▸ SUPPLIED DATA
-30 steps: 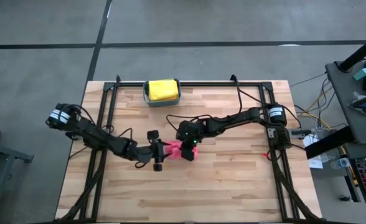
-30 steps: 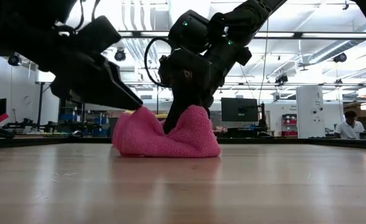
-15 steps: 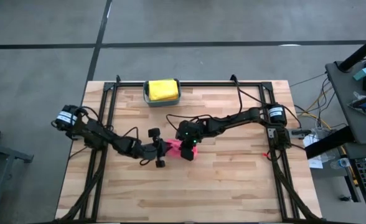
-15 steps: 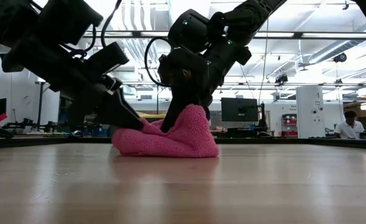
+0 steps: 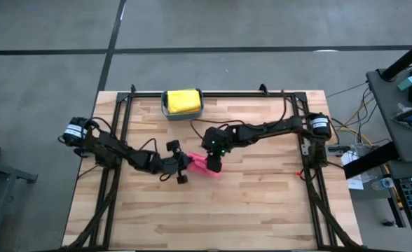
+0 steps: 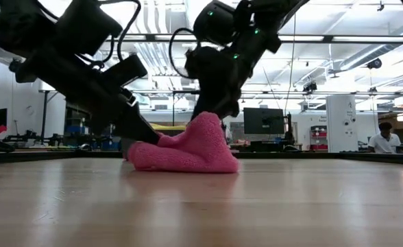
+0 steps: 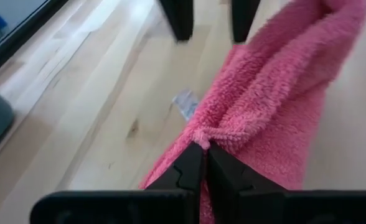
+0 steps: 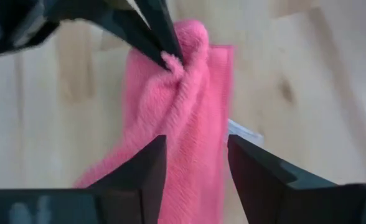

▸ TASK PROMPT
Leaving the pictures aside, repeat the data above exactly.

▸ OUTPUT BELOW
-30 steps: 
-30 steps: 
-15 steps: 
-15 steps: 
+0 steps: 
+0 steps: 
+0 steps: 
+0 steps: 

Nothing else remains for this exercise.